Byanyima has reviewed that “Pfizer earned 37,800 million dollars only through its vaccine against the coronavirus in 2020” and has pointed out that “if governments had shared vaccines equally with the world, 1.3 million could have been saved lives in the first year of the COVID-19 pandemic.
“That is a preventable death every 24 seconds. We could have saved those lives,” he lamented, before stressing that “today, 26 percent of the population in the global south (…) have received only a dose of the vaccine, while in rich countries 72 percent have received it.
In this sense, he has argued that “technologies that save lives, such as vaccines, must be treated as global public goods” that “cannot be sold in the same way as a smartphone.” Thus, he has said that “technology transfer to the global south has to take place.”
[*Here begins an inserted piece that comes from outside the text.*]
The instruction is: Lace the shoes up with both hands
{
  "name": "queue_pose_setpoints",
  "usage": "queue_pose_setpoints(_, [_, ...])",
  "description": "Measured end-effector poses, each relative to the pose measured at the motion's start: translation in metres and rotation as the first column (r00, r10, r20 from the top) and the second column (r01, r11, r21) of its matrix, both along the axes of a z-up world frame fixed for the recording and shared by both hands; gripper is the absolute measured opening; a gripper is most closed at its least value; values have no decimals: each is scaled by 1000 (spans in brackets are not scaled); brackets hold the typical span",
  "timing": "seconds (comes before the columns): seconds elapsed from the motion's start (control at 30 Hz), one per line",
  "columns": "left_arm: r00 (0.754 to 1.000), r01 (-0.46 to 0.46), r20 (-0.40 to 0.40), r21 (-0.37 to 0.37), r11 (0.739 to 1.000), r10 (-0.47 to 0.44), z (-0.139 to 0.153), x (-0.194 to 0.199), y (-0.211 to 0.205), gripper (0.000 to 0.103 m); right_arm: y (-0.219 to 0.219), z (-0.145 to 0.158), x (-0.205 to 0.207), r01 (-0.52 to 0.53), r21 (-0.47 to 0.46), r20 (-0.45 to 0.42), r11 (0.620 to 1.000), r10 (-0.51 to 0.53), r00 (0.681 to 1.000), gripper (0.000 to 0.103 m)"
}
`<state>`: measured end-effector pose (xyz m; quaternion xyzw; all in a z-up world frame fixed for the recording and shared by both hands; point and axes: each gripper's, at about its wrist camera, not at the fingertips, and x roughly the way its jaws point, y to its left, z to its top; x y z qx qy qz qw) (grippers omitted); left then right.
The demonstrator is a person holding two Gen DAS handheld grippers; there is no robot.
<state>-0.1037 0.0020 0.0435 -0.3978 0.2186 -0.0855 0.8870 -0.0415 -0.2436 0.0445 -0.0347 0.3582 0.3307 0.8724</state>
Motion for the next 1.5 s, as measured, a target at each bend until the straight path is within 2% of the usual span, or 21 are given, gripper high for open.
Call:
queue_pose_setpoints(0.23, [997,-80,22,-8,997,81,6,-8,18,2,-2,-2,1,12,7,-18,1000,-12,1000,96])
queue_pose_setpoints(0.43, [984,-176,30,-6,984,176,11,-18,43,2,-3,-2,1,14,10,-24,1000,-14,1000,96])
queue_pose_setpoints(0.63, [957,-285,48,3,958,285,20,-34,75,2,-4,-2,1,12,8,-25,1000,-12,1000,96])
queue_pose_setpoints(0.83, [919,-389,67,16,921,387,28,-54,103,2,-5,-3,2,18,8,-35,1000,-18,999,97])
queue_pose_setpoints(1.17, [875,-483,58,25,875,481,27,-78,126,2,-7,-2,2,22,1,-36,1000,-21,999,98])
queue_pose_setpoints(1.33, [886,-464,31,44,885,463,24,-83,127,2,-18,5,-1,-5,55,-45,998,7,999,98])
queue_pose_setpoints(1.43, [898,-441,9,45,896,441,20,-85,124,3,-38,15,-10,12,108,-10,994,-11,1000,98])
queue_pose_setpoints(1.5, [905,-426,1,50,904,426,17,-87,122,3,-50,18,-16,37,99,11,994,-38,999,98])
Likewise, he has asked to support the efforts to build this architecture if there is a will to avoid “being asleep in the face of a new pandemic” and has outlined that “global leaders have to solve the structural problems that are creating this type of inequalities, which derive in millions of deaths.
“It is the duty of governments and leaders to solve these structural problems in trade rules, in intellectual property rules and in tax rules,” said Byanyima, who regretted that the talks to “resolve the gaps” in the system world health are being “politicized” by “the tensions between East and West”. “The preparation for the prevention and response to pandemics is being negotiated. It could be completed in July of next year,” she recalled.
POLITIZATION OF THE CONVERSATIONS
However, he has denounced that “efforts” are underway to extract from these works the issues on access to vaccines and health technology, which could delay “20 years” an agreement on this point, “which would benefit companies, which They would continue to make profits while people die.”
In a third intervention, the deputy director of the International Atomic Energy Agency (IAEA), Najat Mojtar, has warned that the world “is not far from another pandemic” and has cited the recent cases of monkey smallpox in Europe and the death at the end of February of a girl in Cambodia from bird flu.
Mojtar has opted to “strengthen” work in the veterinary field and recalled that “COVID-19 came from an animal”. “We are building the largest ever network of veterinary laboratories to be equipped, trained and to go into the field to test for pathogens, monitor them and prevent spread to humans,” he said.
In this way, he lamented that “research and technology is not financed in developing countries” and has advocated “uniting countries from the north and the south, developed and developing, to carry out research work”, before noting that the COVID-19 pandemic “has caused a delay of decades”.
The deputy director general of the IAEA has therefore requested a “holistic position” and has stressed that the absence of technology in countries of the global south is having a serious impact on the health of the population, stating for example that “30 countries in Africa do not have access to medical imaging and radiation therapy.
“50 percent of patients need radiotherapy or are at risk of dying,” he warned, while indicating that the IAEA launched the ‘Rays for Hope’ initiative last year, in cooperation with the African Union (AU ), to “work with countries to give everyone access to early diagnosis and treatment.” “We are very far from giving access to everyone,” she has settled.